Implement Transformer with Mixed Reinforcement Training
Current Code under RL assumes pre-trained model is provided in ./ folder
Execute main.py
to run the model
- Sequence level training with recurrent neural networks
- A Deep Reinforced Model for Abstractive Summarization
- Self-critical Sequence Training for Image Captioning
After reviewing the Attention is all you need paper,
- I suspect that REINFORCE might not be a suitable training metric for transformer: while the strength of transformer is parallelization, REINFORCE totally ruins this advantage and dramatically destroy model's computational efficiency
- Another suspicion on the unsatisfying result that Transformer obtained on CNNDM is that: vanilla transformer might be intrinsically more promising on Summarization with shorter length Here is a quote from Attention is all you need paper (at the bottom of Page 6):
As noted in Table 1, a self-attention layer connects all positions with a constant number of sequentially executed
operations, whereas a recurrent layer requires O(n) sequential operations.
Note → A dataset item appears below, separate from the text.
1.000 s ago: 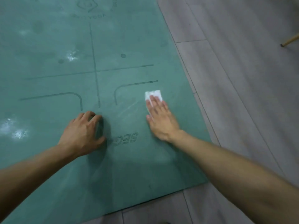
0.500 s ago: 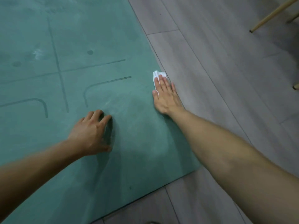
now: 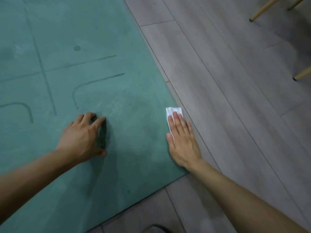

In terms of computational complexity,
self-attention layers are faster than recurrent layers when the sequence length n is smaller than the representation
dimensionality d, which is most often the case with sentence representations used by state-of-the-art models in machine
translations, such as word-piece [38] and byte-pair [31] representations. To improve computational performance for
tasks involving very long sequences, self-attention could be restricted to considering only a neighborhood of size r
in the input sequence centered around the respective output position. This would increase the maximum path length to
O(n/r). We plan to investigate this approach further in future work.
so for the next step, I'm planning to:
- recheck the seq2seq version (someone suggested s2s shuold have promising results on short tasks, so it's possible that the previous version have some bugs inside)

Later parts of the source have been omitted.